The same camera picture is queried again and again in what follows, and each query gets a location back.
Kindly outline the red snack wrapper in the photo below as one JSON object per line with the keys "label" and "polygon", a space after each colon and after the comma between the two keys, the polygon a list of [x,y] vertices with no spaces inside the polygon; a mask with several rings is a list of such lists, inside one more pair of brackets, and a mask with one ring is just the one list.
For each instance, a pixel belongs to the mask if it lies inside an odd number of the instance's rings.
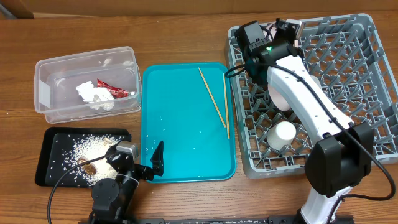
{"label": "red snack wrapper", "polygon": [[127,90],[111,86],[100,79],[97,79],[97,87],[106,88],[115,98],[124,98],[129,96],[129,92]]}

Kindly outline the wooden chopstick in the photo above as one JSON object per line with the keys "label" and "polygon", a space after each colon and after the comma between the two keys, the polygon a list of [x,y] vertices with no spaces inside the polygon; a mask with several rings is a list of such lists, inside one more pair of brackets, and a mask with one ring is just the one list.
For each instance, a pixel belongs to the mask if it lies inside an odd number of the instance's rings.
{"label": "wooden chopstick", "polygon": [[227,138],[230,139],[230,128],[229,128],[229,109],[228,109],[228,96],[226,91],[226,76],[223,75],[223,91],[224,91],[224,107],[226,113],[226,130],[227,130]]}
{"label": "wooden chopstick", "polygon": [[216,104],[216,101],[215,101],[215,99],[214,99],[214,97],[213,97],[213,94],[212,94],[212,92],[211,92],[211,90],[210,90],[210,87],[208,86],[208,83],[207,83],[207,81],[206,81],[206,78],[205,78],[205,76],[204,76],[204,74],[203,74],[203,72],[202,72],[202,70],[201,70],[200,67],[198,67],[198,70],[199,70],[200,75],[201,75],[201,77],[202,77],[202,80],[203,80],[203,82],[204,82],[204,84],[205,84],[205,86],[206,86],[206,89],[207,89],[207,91],[208,91],[208,94],[209,94],[209,96],[210,96],[210,98],[211,98],[211,100],[212,100],[212,102],[213,102],[213,105],[214,105],[214,107],[215,107],[215,110],[216,110],[216,112],[218,113],[218,116],[219,116],[219,118],[220,118],[220,120],[221,120],[221,123],[222,123],[223,127],[226,128],[226,123],[225,123],[225,121],[224,121],[224,119],[223,119],[223,117],[222,117],[222,115],[221,115],[221,113],[220,113],[220,110],[219,110],[219,108],[218,108],[218,105]]}

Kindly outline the white napkin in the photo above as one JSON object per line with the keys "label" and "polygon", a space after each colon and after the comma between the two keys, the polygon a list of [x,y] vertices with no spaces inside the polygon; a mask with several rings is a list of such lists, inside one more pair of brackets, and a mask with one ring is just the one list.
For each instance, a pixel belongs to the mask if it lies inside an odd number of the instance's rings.
{"label": "white napkin", "polygon": [[113,95],[105,87],[94,87],[92,81],[88,81],[76,87],[78,94],[85,103],[91,104],[90,108],[98,110],[100,108],[110,111],[114,107]]}

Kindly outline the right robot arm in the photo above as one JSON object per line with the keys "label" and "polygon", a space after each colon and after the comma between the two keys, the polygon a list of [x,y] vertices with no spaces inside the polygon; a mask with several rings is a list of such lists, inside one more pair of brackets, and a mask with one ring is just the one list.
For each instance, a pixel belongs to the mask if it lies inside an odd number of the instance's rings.
{"label": "right robot arm", "polygon": [[238,28],[234,36],[244,59],[240,68],[254,83],[268,84],[282,95],[311,140],[304,169],[312,188],[296,221],[330,223],[343,197],[371,171],[373,129],[355,124],[311,78],[302,50],[294,46],[300,22],[277,19],[275,28],[272,40],[258,21]]}

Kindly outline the brown food piece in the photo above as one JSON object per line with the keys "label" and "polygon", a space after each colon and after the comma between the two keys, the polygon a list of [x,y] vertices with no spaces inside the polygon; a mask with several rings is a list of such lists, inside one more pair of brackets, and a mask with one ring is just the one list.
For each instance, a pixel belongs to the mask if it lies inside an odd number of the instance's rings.
{"label": "brown food piece", "polygon": [[[86,160],[84,158],[79,158],[78,163],[81,164],[83,162],[86,162]],[[91,164],[85,164],[81,166],[81,170],[86,175],[95,175],[97,173],[96,167]]]}

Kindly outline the white cup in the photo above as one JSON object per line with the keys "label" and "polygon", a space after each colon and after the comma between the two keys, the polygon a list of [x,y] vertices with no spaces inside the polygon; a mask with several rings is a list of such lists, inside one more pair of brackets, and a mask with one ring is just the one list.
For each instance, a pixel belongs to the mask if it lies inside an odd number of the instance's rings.
{"label": "white cup", "polygon": [[288,121],[282,121],[270,128],[267,133],[267,142],[271,148],[281,150],[284,146],[290,145],[295,136],[295,126]]}

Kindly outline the pink bowl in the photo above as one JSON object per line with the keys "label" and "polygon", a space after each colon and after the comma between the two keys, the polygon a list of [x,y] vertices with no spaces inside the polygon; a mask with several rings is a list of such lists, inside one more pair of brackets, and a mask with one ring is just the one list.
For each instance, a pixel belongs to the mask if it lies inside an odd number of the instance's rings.
{"label": "pink bowl", "polygon": [[268,84],[267,89],[272,102],[279,110],[288,111],[289,109],[291,109],[285,98],[275,88]]}

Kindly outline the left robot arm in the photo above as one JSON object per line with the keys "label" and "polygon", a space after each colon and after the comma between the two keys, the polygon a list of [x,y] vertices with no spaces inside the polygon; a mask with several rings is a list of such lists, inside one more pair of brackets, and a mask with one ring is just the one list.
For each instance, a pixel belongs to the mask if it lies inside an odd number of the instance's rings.
{"label": "left robot arm", "polygon": [[139,152],[134,144],[121,141],[111,146],[106,154],[106,162],[117,172],[115,178],[97,181],[91,191],[92,212],[88,223],[136,223],[126,215],[140,180],[152,181],[155,176],[164,174],[164,142],[156,147],[152,165],[136,164]]}

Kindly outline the white rice pile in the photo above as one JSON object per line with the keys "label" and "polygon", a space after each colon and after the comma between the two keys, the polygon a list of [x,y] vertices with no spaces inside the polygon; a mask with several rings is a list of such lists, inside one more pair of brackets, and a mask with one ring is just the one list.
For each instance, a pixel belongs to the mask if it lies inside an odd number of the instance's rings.
{"label": "white rice pile", "polygon": [[[122,135],[110,134],[56,134],[50,152],[45,175],[45,183],[54,185],[71,167],[78,164],[79,158],[86,161],[106,154],[107,150],[125,140]],[[102,159],[92,162],[96,167],[95,175],[86,175],[81,167],[69,172],[61,181],[62,187],[91,187],[104,178],[115,178],[117,172]]]}

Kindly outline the large white round plate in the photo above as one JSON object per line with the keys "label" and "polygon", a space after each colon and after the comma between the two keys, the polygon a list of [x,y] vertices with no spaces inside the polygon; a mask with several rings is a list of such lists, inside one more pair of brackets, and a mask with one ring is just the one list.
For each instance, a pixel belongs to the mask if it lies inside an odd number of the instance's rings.
{"label": "large white round plate", "polygon": [[[275,22],[270,23],[269,25],[265,26],[265,31],[264,34],[269,40],[273,40],[273,37],[275,36],[276,33],[276,28],[275,28]],[[295,42],[292,44],[294,47],[299,46],[299,39],[296,39]]]}

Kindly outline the grey bowl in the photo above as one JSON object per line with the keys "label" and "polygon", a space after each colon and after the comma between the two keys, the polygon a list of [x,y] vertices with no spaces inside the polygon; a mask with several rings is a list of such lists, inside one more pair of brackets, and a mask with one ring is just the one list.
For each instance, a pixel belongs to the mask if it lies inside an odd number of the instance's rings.
{"label": "grey bowl", "polygon": [[314,76],[314,75],[311,75],[311,78],[317,84],[317,87],[319,87],[319,89],[321,89],[322,85],[321,85],[319,79],[316,76]]}

What is needed:
Give back the records above word for word, minus any image they hold.

Answer to this task:
The same camera picture is queried again and again in what follows, and each query gets a location back.
Kindly outline the red snack wrapper in the photo below as one JSON object per line with the keys "label" and "polygon", a space after each colon and after the comma between the two keys, the polygon a list of [x,y] vertices with no spaces inside the polygon; a mask with several rings is a list of such lists, inside one more pair of brackets, and a mask with one ring is just the one list.
For each instance, a pixel belongs to the mask if it lies inside an odd number of the instance's rings.
{"label": "red snack wrapper", "polygon": [[127,90],[111,86],[100,79],[97,79],[97,87],[106,88],[115,98],[124,98],[129,96],[129,92]]}

Kindly outline the wooden chopstick in the photo above as one JSON object per line with the keys "label" and "polygon", a space after each colon and after the comma between the two keys, the polygon a list of [x,y] vertices with no spaces inside the polygon; a mask with several rings is a list of such lists, inside one more pair of brackets, and a mask with one ring is just the one list.
For each instance, a pixel belongs to the mask if it lies inside an odd number of the instance's rings.
{"label": "wooden chopstick", "polygon": [[227,138],[230,139],[230,128],[229,128],[229,109],[228,109],[228,96],[226,91],[226,76],[223,75],[223,91],[224,91],[224,107],[226,113],[226,130],[227,130]]}
{"label": "wooden chopstick", "polygon": [[216,104],[216,101],[215,101],[215,99],[214,99],[214,97],[213,97],[213,94],[212,94],[212,92],[211,92],[211,90],[210,90],[210,87],[208,86],[208,83],[207,83],[207,81],[206,81],[206,78],[205,78],[205,76],[204,76],[204,74],[203,74],[203,72],[202,72],[202,70],[201,70],[200,67],[198,67],[198,70],[199,70],[200,75],[201,75],[201,77],[202,77],[202,80],[203,80],[203,82],[204,82],[204,84],[205,84],[205,86],[206,86],[206,89],[207,89],[207,91],[208,91],[208,94],[209,94],[209,96],[210,96],[210,98],[211,98],[211,100],[212,100],[212,102],[213,102],[213,105],[214,105],[214,107],[215,107],[215,110],[216,110],[216,112],[218,113],[218,116],[219,116],[219,118],[220,118],[220,120],[221,120],[221,123],[222,123],[223,127],[226,128],[226,123],[225,123],[225,121],[224,121],[224,119],[223,119],[223,117],[222,117],[222,115],[221,115],[221,113],[220,113],[220,110],[219,110],[219,108],[218,108],[218,105]]}

Kindly outline the white napkin in the photo above as one JSON object per line with the keys "label" and "polygon", a space after each colon and after the comma between the two keys, the polygon a list of [x,y] vertices with no spaces inside the polygon; a mask with several rings is a list of such lists, inside one more pair of brackets, and a mask with one ring is just the one list.
For each instance, a pixel belongs to the mask if it lies inside an odd number of the instance's rings.
{"label": "white napkin", "polygon": [[113,95],[105,87],[94,87],[92,81],[88,81],[76,87],[78,94],[85,103],[91,104],[90,108],[98,110],[100,108],[110,111],[114,107]]}

Kindly outline the right robot arm in the photo above as one JSON object per line with the keys "label" and "polygon", a space after each colon and after the comma between the two keys, the polygon a list of [x,y] vertices with no spaces inside the polygon; a mask with several rings is a list of such lists, inside one more pair of brackets, and a mask with one ring is just the one list.
For each instance, a pixel belongs to the mask if it lies inside an odd number of the instance's rings.
{"label": "right robot arm", "polygon": [[238,28],[234,36],[244,59],[240,68],[254,83],[268,84],[282,95],[311,140],[304,169],[312,188],[296,221],[330,223],[343,197],[371,171],[373,129],[355,124],[311,78],[302,50],[294,46],[300,22],[277,19],[275,28],[272,40],[258,21]]}

Kindly outline the brown food piece in the photo above as one JSON object per line with the keys "label" and "polygon", a space after each colon and after the comma between the two keys, the polygon a list of [x,y] vertices with no spaces inside the polygon; a mask with several rings is a list of such lists, inside one more pair of brackets, and a mask with one ring is just the one list.
For each instance, a pixel belongs to the mask if it lies inside an odd number of the instance's rings.
{"label": "brown food piece", "polygon": [[[86,160],[84,158],[79,158],[78,163],[81,164],[83,162],[86,162]],[[91,164],[85,164],[81,166],[81,170],[86,175],[95,175],[97,173],[96,167]]]}

Kindly outline the white cup in the photo above as one JSON object per line with the keys "label" and "polygon", a space after each colon and after the comma between the two keys, the polygon a list of [x,y] vertices with no spaces inside the polygon; a mask with several rings is a list of such lists, inside one more pair of brackets, and a mask with one ring is just the one list.
For each instance, a pixel belongs to the mask if it lies inside an odd number of the instance's rings.
{"label": "white cup", "polygon": [[288,121],[282,121],[270,128],[267,133],[267,142],[271,148],[281,150],[284,146],[290,145],[295,136],[295,126]]}

Kindly outline the pink bowl in the photo above as one JSON object per line with the keys "label" and "polygon", a space after each colon and after the comma between the two keys, the polygon a list of [x,y] vertices with no spaces inside the polygon; a mask with several rings is a list of such lists, inside one more pair of brackets, and a mask with one ring is just the one list.
For each instance, a pixel belongs to the mask if it lies inside an odd number of the instance's rings.
{"label": "pink bowl", "polygon": [[268,84],[267,89],[272,102],[279,110],[288,111],[289,109],[291,109],[285,98],[275,88]]}

Kindly outline the left robot arm in the photo above as one JSON object per line with the keys "label" and "polygon", a space after each colon and after the comma between the two keys, the polygon a list of [x,y] vertices with no spaces inside the polygon; a mask with several rings is a list of such lists, inside one more pair of brackets, and a mask with one ring is just the one list.
For each instance, a pixel belongs to the mask if it lies inside an odd number of the instance's rings.
{"label": "left robot arm", "polygon": [[139,152],[134,144],[121,141],[111,146],[106,154],[106,162],[117,172],[115,178],[97,181],[91,191],[92,212],[88,223],[136,223],[126,215],[140,180],[152,181],[155,176],[164,174],[164,142],[156,147],[152,165],[136,164]]}

Kindly outline the white rice pile in the photo above as one JSON object per line with the keys "label" and "polygon", a space after each colon and after the comma between the two keys, the polygon a list of [x,y] vertices with no spaces inside the polygon; a mask with several rings is a list of such lists, inside one more pair of brackets, and a mask with one ring is just the one list.
For each instance, a pixel belongs to the mask if it lies inside an odd number of the instance's rings.
{"label": "white rice pile", "polygon": [[[122,135],[110,134],[56,134],[50,152],[45,175],[45,183],[54,185],[71,167],[78,164],[79,158],[86,161],[106,154],[107,150],[125,140]],[[102,159],[92,162],[96,167],[95,175],[86,175],[81,167],[69,172],[61,181],[62,187],[91,187],[104,178],[115,178],[117,172]]]}

Kindly outline the large white round plate in the photo above as one JSON object per line with the keys "label" and "polygon", a space after each colon and after the comma between the two keys, the polygon a list of [x,y] vertices with no spaces inside the polygon; a mask with several rings is a list of such lists, inside one more pair of brackets, and a mask with one ring is just the one list.
For each instance, a pixel belongs to the mask if it lies inside an odd number of the instance's rings.
{"label": "large white round plate", "polygon": [[[275,22],[270,23],[269,25],[265,26],[265,31],[264,34],[269,40],[273,40],[273,37],[275,36],[276,33],[276,28],[275,28]],[[295,42],[292,44],[294,47],[299,46],[299,39],[296,39]]]}

Kindly outline the grey bowl in the photo above as one JSON object per line with the keys "label" and "polygon", a space after each colon and after the comma between the two keys, the polygon a list of [x,y] vertices with no spaces inside the polygon; a mask with several rings is a list of such lists, inside one more pair of brackets, and a mask with one ring is just the one list.
For each instance, a pixel belongs to the mask if it lies inside an odd number of the instance's rings.
{"label": "grey bowl", "polygon": [[314,76],[314,75],[311,75],[311,78],[317,84],[317,87],[319,87],[319,89],[321,89],[322,85],[321,85],[319,79],[316,76]]}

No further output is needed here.